Dataset items:
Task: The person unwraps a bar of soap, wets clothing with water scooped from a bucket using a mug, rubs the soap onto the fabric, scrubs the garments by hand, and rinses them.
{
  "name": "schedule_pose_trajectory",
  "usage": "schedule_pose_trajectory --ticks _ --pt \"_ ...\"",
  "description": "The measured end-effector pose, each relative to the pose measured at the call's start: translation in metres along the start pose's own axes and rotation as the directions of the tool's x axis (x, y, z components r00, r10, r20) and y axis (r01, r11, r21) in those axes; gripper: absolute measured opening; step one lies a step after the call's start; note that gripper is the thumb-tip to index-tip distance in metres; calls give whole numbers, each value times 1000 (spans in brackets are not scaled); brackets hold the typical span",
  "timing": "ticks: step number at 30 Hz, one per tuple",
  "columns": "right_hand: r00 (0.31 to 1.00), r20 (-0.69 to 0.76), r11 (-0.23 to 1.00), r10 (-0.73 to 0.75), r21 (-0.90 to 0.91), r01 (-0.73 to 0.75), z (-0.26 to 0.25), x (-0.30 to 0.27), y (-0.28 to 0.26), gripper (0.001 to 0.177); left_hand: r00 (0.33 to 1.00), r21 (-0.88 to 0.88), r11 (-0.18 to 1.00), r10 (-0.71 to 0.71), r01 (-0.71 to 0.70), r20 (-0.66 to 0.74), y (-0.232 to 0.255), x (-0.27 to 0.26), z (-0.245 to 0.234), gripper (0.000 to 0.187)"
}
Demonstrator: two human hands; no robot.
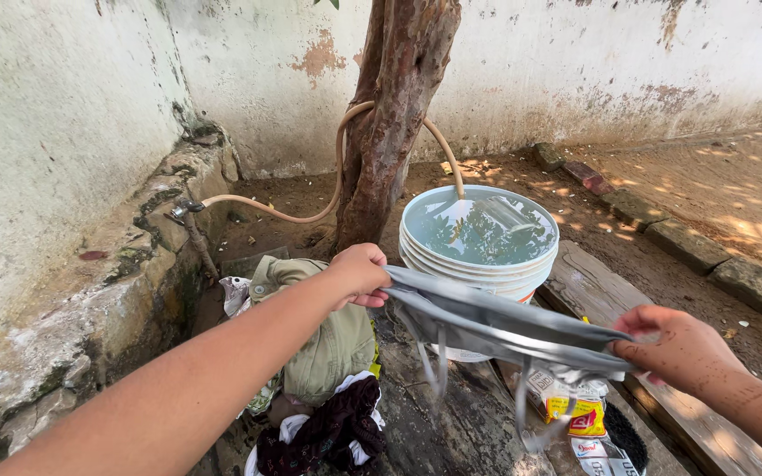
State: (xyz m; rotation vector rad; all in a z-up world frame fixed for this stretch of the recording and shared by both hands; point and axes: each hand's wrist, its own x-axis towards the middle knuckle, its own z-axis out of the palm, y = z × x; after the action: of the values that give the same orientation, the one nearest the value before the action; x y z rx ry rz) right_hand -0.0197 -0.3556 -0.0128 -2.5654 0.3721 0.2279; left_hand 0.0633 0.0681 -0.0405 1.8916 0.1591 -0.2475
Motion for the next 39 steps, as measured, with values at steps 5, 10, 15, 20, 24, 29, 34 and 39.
schedule_pose_trajectory --ticks 5,10,15,20,24,29,34,39 --pt "968 -197 969 -153 165 186 3 43 27 19 1000 32 999 27 -27 7 13 1 14 26" --pt "998 -40 706 45 708 -4 11 56 21 21 984 -409 912 73 0 162 24 -2 13 25" --pt "981 41 578 189 803 -145 -5 51 10 21 943 -237 969 8 75 331 35 -34 16 34" --pt "990 -130 693 54 719 56 -19 67 46 27 841 -143 989 36 49 540 34 -46 4 39" --pt "993 -115 830 22 556 46 -25 55 33 23 960 414 907 -44 -78 277 22 -51 14 33" --pt "981 49 982 -186 26 185 -28 32 5 14 944 942 303 329 -142 37 11 -48 32 27" --pt "952 286 838 -110 541 -65 -29 16 -3 16 928 846 511 369 -150 -59 3 -29 26 31" --pt "930 332 676 -159 723 -143 -20 30 18 15 994 319 942 -111 110 -15 -12 3 -2 27"
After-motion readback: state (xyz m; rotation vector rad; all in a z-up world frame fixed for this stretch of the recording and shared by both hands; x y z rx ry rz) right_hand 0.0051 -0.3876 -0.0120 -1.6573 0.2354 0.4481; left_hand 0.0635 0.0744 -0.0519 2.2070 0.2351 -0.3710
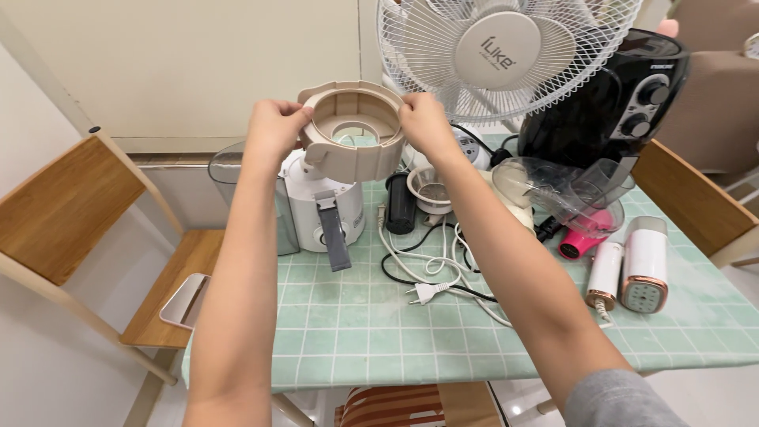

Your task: The person disassembles a juicer by removing the lid, strainer, and container, then reassembles it in reverse order. They also briefly handle a hand mixer, attaching its beaters. The actions occur on a table with other small appliances nearby.

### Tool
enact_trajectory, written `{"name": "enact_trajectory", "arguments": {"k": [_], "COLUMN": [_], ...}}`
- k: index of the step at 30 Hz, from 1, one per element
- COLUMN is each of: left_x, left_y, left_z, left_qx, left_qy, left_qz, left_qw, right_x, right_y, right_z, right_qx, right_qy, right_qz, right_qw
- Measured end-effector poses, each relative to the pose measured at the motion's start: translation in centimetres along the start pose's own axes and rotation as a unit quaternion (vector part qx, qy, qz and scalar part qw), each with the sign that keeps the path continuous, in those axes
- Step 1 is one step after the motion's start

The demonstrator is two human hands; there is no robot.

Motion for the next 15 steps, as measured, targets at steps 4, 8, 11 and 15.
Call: {"name": "enact_trajectory", "arguments": {"k": [4,8,11,15], "left_x": [0.0,0.0,0.0,0.2], "left_y": [2.7,5.7,7.9,10.5], "left_z": [-0.2,-0.6,-1.1,-1.6], "left_qx": [0.007,0.032,0.036,-0.026], "left_qy": [-0.008,0.001,-0.004,-0.011], "left_qz": [-0.025,-0.074,-0.107,-0.123], "left_qw": [1.000,0.997,0.994,0.992], "right_x": [1.4,2.4,3.1,3.9], "right_y": [-2.5,-4.5,-5.6,-7.0], "right_z": [1.2,3.5,5.4,7.5], "right_qx": [-0.002,0.029,0.020,0.054], "right_qy": [0.032,0.000,0.023,0.032], "right_qz": [-0.005,0.002,-0.005,0.003], "right_qw": [0.999,1.000,1.000,0.998]}}
Point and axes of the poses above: each hand's wrist, its own x-axis away from the middle knuckle, its own y-axis out of the palm, z = x × y, the point moved 1 cm from there along -x, towards the middle knuckle, and after that the axes turned 3 degrees about -z, right-handed, at the moved point
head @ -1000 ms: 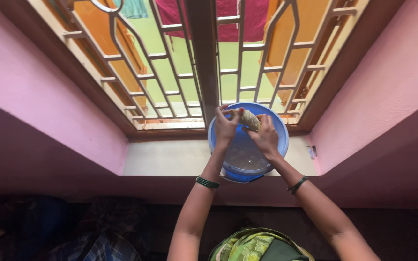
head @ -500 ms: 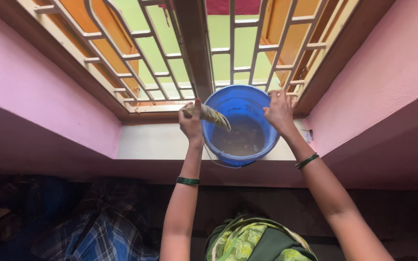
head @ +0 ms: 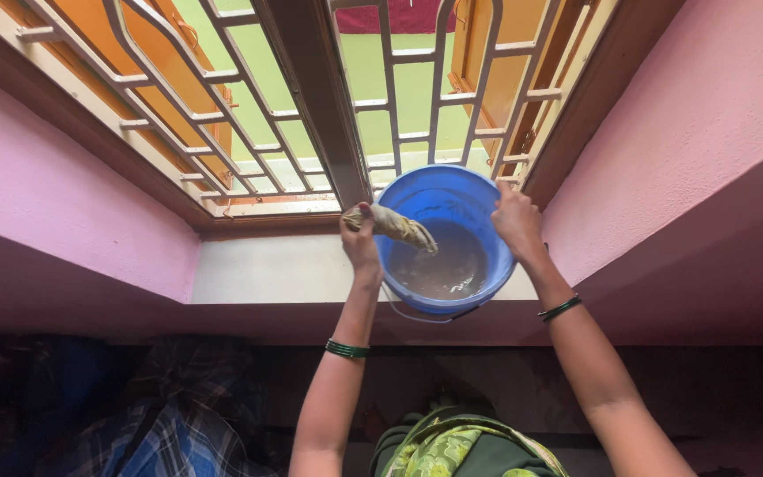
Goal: The person retrieves a bucket of water, wets a cloth, and wipes the metal window grill and the window sill. They repeatedly wring the cloth and scrub the bars and frame.
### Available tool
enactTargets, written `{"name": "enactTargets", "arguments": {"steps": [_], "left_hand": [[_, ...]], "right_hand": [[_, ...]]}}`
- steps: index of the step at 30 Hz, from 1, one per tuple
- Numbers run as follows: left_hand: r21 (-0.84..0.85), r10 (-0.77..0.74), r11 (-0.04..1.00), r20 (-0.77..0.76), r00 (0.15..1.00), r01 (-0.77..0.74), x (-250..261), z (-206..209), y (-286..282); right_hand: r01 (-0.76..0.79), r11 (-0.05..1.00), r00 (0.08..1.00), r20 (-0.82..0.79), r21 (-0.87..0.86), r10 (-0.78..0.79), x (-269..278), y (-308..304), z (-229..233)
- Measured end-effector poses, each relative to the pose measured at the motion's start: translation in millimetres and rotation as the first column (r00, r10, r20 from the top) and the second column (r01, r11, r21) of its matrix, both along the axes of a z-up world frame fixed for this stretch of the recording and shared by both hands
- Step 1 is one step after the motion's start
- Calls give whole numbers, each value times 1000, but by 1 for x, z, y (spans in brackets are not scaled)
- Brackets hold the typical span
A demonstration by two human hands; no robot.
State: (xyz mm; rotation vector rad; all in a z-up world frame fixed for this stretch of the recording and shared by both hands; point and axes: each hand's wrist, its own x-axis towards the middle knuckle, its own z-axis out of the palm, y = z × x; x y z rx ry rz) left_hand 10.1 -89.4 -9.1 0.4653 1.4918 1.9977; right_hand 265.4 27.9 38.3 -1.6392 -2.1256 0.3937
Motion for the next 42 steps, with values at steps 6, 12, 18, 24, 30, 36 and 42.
{"name": "enactTargets", "arguments": {"steps": [6, 12, 18, 24, 30, 36, 42], "left_hand": [[13, -76, 997, 31, 997, 75, 49, -3, 22], [122, -95, 988, 11, 995, 93, 80, 16, 20], [209, 21, 978, -3, 1000, -20, 75, 36, -13], [486, -51, 874, 42, 998, 24, 56, 76, -47], [492, -57, 860, -175, 983, 138, -3, 98, -91], [141, -262, 953, -61, 963, 268, -95, 86, -96], [272, -403, 866, -113, 908, 419, -183, 83, -94]], "right_hand": [[73, 996, 997, -22, 59, -72, 41, 25, -5], [99, 983, 994, 26, 152, -104, 57, 31, -1], [-125, 883, 977, -100, 452, 190, 33, -3, 30], [-677, 733, 666, -478, -65, 573, -50, -61, 78], [-758, 620, 630, -470, -202, 618, -124, -96, 70], [-776, 623, 489, -718, -100, 494, -193, -85, 43], [-851, 473, 360, -908, -226, 214, -267, -90, 49]]}}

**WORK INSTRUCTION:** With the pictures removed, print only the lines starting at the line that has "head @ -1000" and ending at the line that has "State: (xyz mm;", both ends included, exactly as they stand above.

**ANSWER TO THIS EXERCISE:**
head @ -1000 ms: 
head @ -500 ms: 
head @ +0 ms: 
Goal: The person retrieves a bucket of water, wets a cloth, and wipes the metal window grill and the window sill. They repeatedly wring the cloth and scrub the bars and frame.
### Available tool
enactTargets, written `{"name": "enactTargets", "arguments": {"steps": [_], "left_hand": [[_, ...]], "right_hand": [[_, ...]]}}`
- steps: index of the step at 30 Hz, from 1, one per tuple
- Numbers run as follows: left_hand: r21 (-0.84..0.85), r10 (-0.77..0.74), r11 (-0.04..1.00), r20 (-0.77..0.76), r00 (0.15..1.00), r01 (-0.77..0.74), x (-250..261), z (-206..209), y (-286..282); right_hand: r01 (-0.76..0.79), r11 (-0.05..1.00), r00 (0.08..1.00), r20 (-0.82..0.79), r21 (-0.87..0.86), r10 (-0.78..0.79), x (-269..278), y (-308..304), z (-229..233)
- Measured end-effector poses, each relative to the pose measured at the motion's start: translation in millimetres and rotation as the first column (r00, r10, r20 from the top) and the second column (r01, r11, r21) of its matrix, both along the axes of a z-up world frame fixed for this stretch of the recording and shared by both hands
- Step 1 is one step after the motion's start
- Calls give whole numbers, each value times 1000, but by 1 for x, z, y (spans in brackets are not scaled)
- Brackets hold the typical span
A demonstration by two human hands; no robot.
State: (xyz mm; rotation vector rad; all in a z-up world frame fixed for this stretch of the recording and shared by both hands; point and axes: each hand's wrist, its own x-axis towards the middle knuckle, its own z-axis out of the palm, y = z × x; x y z rx ry rz) left_hand 10.1 -89.4 -9.1 0.4653 1.4918 1.9977; right_hand 265.4 27.9 38.3 -1.6392 -2.1256 0.3937

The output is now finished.